To build the interest line, the hedge and the debt paydown yourself inside a live deal model, download the LBO Model Template — PE Ready, and for the financing and valuation mechanics on one page, see the free Valuation Methods Cheat Sheet.
Ready for personalised feedback? Book a 1-on-1 mentoring session with an experienced IB/PE professional.
Frequently asked questions
Why do leveraged buyouts hedge interest rate risk?
Because most of the debt in a buyout is floating-rate. A term loan is priced at a reference rate — SONIA, SOFR or EURIBOR — plus a fixed margin, so the single largest cash cost in the model moves with base rates the sponsor does not control. Since the whole LBO depends on free cash flow servicing and paying down that debt, an unhedged rise in rates directly compresses interest cover and the cash available to sweep debt. Hedging converts some or all of that floating exposure to a known cost, protecting both the covenant headroom and the return. In most deals it is not even optional — the credit agreement requires it.
What is the difference between an interest rate swap and a cap in an LBO?
A pay-fixed swap converts the floating coupon to a fixed one: the borrower pays a fixed rate and receives the floating reference rate, with no upfront premium.
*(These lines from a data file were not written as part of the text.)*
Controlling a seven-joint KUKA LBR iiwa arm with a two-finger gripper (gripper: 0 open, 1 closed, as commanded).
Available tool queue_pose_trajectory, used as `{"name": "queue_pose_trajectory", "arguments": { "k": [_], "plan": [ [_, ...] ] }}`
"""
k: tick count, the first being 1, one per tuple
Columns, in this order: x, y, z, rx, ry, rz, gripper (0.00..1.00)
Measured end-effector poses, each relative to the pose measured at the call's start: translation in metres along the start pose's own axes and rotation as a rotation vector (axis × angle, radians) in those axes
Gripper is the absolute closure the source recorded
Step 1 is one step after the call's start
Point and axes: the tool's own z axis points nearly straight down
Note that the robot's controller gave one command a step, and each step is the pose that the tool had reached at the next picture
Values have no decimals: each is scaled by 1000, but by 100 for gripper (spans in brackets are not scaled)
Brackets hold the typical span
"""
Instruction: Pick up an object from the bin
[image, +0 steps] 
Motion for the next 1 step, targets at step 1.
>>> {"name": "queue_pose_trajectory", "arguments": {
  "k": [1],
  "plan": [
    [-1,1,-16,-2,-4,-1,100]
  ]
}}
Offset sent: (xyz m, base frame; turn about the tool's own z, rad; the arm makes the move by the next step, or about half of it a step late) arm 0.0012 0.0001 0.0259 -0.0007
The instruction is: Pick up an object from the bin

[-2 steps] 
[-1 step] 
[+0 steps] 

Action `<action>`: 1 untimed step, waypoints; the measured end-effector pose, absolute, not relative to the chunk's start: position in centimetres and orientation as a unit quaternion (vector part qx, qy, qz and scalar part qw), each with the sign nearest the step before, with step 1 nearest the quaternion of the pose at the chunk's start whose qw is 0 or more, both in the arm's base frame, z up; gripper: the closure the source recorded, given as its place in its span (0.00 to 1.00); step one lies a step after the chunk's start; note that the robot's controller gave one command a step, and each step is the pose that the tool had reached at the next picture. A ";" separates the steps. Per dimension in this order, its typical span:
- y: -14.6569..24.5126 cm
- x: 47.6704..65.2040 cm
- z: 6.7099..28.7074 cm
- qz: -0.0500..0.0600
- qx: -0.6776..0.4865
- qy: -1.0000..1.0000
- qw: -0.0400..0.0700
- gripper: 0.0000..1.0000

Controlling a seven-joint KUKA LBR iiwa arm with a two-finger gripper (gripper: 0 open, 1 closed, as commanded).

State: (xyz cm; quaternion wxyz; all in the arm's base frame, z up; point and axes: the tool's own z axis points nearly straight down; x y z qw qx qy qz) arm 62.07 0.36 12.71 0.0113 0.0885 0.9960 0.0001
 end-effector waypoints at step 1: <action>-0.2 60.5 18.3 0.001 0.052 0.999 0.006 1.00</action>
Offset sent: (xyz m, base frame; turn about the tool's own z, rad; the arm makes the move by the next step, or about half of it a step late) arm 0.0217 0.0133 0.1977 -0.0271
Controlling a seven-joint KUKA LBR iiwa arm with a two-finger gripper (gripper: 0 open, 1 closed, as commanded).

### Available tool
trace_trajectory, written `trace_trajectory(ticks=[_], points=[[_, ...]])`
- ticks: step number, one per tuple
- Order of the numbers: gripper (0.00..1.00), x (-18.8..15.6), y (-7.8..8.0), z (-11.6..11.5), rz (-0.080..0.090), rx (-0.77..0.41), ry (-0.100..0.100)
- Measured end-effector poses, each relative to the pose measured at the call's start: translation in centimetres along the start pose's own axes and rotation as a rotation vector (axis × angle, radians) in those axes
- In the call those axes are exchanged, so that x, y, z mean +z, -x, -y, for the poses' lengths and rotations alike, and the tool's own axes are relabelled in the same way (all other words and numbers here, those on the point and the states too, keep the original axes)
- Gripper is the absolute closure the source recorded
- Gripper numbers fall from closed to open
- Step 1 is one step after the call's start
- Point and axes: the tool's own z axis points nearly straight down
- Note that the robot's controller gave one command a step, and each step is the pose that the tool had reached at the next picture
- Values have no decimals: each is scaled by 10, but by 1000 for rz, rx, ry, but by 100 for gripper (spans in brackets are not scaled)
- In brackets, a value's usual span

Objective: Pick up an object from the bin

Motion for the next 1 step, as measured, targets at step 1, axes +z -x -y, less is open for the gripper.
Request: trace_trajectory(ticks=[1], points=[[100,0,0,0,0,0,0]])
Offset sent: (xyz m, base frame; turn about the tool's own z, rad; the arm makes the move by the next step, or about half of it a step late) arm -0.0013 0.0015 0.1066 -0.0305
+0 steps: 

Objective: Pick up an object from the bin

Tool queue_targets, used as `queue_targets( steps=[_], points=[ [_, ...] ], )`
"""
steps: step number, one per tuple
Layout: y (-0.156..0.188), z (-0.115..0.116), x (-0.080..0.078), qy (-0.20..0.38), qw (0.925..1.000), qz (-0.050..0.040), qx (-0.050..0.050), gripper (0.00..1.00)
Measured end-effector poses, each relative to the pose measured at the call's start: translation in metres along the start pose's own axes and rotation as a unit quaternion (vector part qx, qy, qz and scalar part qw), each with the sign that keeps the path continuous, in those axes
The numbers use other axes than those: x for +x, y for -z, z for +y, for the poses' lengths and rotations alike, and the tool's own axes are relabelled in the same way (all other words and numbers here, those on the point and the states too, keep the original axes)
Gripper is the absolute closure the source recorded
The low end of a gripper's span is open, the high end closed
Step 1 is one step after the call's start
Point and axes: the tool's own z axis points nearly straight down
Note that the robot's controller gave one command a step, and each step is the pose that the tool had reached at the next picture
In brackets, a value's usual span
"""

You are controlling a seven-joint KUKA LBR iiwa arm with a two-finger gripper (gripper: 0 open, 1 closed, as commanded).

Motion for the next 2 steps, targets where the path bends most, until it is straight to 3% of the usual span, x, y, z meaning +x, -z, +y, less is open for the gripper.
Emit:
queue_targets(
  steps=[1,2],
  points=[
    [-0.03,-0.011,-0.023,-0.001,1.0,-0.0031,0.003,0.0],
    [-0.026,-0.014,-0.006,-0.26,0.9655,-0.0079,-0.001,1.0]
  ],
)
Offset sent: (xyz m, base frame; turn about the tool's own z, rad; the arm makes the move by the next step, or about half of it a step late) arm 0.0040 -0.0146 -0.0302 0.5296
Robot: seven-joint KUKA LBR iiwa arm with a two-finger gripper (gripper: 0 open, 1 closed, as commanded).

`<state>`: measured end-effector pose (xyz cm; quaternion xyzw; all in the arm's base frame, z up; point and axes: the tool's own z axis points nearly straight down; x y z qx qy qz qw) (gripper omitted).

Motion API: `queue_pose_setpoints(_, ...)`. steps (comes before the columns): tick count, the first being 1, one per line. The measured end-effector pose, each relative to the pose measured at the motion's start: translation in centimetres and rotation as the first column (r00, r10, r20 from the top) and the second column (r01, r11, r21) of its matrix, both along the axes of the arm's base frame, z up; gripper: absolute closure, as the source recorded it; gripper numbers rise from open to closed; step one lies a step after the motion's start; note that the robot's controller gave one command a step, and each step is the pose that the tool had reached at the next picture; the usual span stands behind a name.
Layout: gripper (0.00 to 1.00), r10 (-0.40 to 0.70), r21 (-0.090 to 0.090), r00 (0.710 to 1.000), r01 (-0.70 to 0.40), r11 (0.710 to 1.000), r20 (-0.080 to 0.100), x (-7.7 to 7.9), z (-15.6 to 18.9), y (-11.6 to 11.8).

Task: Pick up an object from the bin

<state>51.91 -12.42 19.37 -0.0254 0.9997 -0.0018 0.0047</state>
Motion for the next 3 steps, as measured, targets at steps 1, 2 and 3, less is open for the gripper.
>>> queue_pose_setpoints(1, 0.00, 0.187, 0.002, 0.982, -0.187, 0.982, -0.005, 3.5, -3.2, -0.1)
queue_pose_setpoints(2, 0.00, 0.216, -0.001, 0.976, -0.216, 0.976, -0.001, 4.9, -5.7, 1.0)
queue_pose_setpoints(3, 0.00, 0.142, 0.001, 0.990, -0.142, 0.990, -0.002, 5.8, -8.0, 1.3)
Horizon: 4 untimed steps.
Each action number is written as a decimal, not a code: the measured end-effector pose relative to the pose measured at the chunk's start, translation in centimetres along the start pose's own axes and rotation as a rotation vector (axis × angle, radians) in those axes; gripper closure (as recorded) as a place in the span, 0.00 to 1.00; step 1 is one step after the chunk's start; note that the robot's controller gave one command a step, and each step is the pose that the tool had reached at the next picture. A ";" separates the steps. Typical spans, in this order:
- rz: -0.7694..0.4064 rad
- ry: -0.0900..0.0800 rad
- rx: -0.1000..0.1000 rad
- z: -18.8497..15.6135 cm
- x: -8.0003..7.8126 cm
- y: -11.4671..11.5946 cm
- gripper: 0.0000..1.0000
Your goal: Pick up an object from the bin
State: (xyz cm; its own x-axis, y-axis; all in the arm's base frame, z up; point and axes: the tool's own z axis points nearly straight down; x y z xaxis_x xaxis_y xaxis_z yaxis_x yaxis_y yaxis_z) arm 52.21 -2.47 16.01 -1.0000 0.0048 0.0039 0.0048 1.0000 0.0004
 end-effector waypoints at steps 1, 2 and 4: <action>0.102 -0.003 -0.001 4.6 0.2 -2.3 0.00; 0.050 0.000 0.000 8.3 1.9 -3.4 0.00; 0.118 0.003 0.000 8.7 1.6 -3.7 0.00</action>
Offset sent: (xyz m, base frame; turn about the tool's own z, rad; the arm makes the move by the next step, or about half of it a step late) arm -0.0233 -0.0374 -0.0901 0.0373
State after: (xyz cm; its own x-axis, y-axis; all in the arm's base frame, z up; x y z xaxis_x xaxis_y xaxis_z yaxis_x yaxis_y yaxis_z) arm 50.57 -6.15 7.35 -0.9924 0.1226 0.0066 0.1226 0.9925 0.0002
The trade-off is symmetry — if rates fall, the borrower is locked into paying above market and the swap becomes a mark-to-market liability that must be settled in cash if the loan is repaid early. A cap works like insurance: the borrower pays an upfront premium (roughly 1–2% of notional for a three-year cap) for compensation whenever rates rise above a strike, but keeps the benefit if rates fall and can never owe more than the premium. Swaps are more common because they cost nothing upfront and give lenders certainty; caps are chosen when a sponsor wants to preserve the upside of falling rates or avoid a mark-to-market tail.
Is interest rate hedging required in a leveraged buyout?
Usually, yes. The credit agreement typically contains a hedging covenant that requires the borrower to hedge a set proportion of the term loan — commonly 50% to 75% — for a defined period, often two to three years, with the hedge put on within a short window after close. Lenders impose this to protect their own downside: a borrower whose interest cost can double is more likely to default. So hedging in a buyout is generally a condition of the financing negotiated alongside the margin and covenants, not a discretionary risk-management decision the sponsor makes on its own view of rates.
Where does the hedge counterparty rank in the intercreditor agreement?
Super-senior. In the standard LMA intercreditor structure, hedging liabilities rank in the top tier alongside the revolving credit facility and are paid ahead of the senior secured term loan and notes on enforcement. The hedge counterparty is usually one of the same senior lenders, and it will only provide the hedge — which the credit agreement requires — if its swap close-out is protected on the same footing as the working-capital lender. The result is that the instrument meant to de-risk the lenders is itself first in the payment waterfall, ahead of the very term loan it protects.
What happens to an interest rate swap when a buyout is sold or refinanced?
The swap must be terminated, and its mark-to-market value is settled in cash at that point. If rates rose after the swap was struck, the borrower has been paying below market and the swap is an asset, so breaking it releases a positive close-out. If rates fell below the fixed rate, the swap is a liability and unwinding it costs cash at exit — a real drag on equity proceeds that never appears in the interest expense line and is often missed in the exit bridge. A cap has no such tail: it either expires worthless or retains some residual value, but it can never become a liability the sponsor has to settle on the way out.